:: THE DATA ::
•••••
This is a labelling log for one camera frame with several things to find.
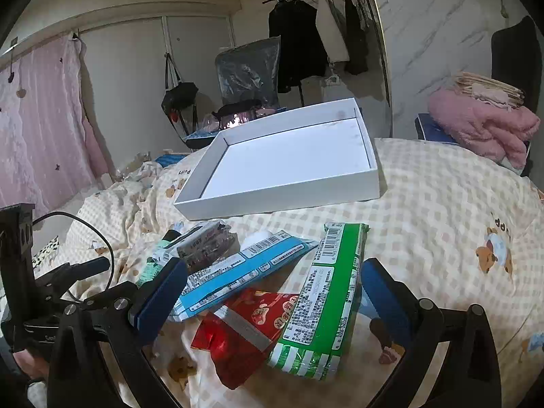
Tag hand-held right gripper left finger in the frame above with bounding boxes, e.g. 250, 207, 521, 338
47, 257, 190, 408

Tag checked bear print blanket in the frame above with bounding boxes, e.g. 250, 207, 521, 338
25, 138, 544, 408

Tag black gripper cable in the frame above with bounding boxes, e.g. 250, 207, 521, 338
32, 211, 115, 302

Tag green cosmetic tube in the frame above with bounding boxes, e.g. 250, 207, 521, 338
136, 229, 188, 287

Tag phone with lit screen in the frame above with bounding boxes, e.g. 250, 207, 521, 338
215, 108, 258, 130

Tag white hanging garment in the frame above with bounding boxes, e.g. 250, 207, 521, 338
317, 0, 350, 62

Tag red snack packet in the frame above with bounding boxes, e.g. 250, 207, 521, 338
191, 288, 302, 389

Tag green snack packet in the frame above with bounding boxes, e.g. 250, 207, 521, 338
268, 222, 370, 381

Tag dark hanging garment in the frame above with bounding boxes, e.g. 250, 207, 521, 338
343, 0, 370, 75

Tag folded pink fleece blanket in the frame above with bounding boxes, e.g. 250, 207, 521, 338
427, 87, 541, 171

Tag blue snack packet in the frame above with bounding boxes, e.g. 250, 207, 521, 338
170, 229, 319, 321

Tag black floor mat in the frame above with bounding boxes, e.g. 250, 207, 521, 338
491, 16, 544, 107

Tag pink curtain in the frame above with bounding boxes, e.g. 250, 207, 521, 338
0, 34, 109, 217

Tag white cardboard box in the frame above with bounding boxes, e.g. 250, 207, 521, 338
173, 98, 380, 222

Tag black hanging bag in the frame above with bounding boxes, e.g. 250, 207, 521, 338
161, 53, 200, 137

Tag folded beige cloth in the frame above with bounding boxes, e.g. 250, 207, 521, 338
453, 71, 525, 109

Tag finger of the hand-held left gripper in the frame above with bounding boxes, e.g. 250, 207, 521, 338
36, 257, 112, 296

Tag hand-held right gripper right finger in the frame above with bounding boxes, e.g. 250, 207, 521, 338
360, 257, 503, 408

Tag black and white snack packet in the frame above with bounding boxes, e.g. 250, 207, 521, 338
176, 220, 239, 273
•••••
Find "Tag folded beige" in the material above; set down exactly the line holding it and every line after it, through the last, and no others.

:: EXERCISE ANSWER ::
Tag folded beige cloth in the frame above with bounding boxes, e.g. 250, 207, 521, 338
453, 71, 525, 109

Tag finger of the hand-held left gripper in the frame above with bounding boxes, e.g. 250, 207, 521, 338
36, 257, 112, 296

Tag hand-held right gripper right finger in the frame above with bounding boxes, e.g. 250, 207, 521, 338
360, 257, 503, 408

Tag black and white snack packet in the frame above with bounding boxes, e.g. 250, 207, 521, 338
176, 220, 239, 273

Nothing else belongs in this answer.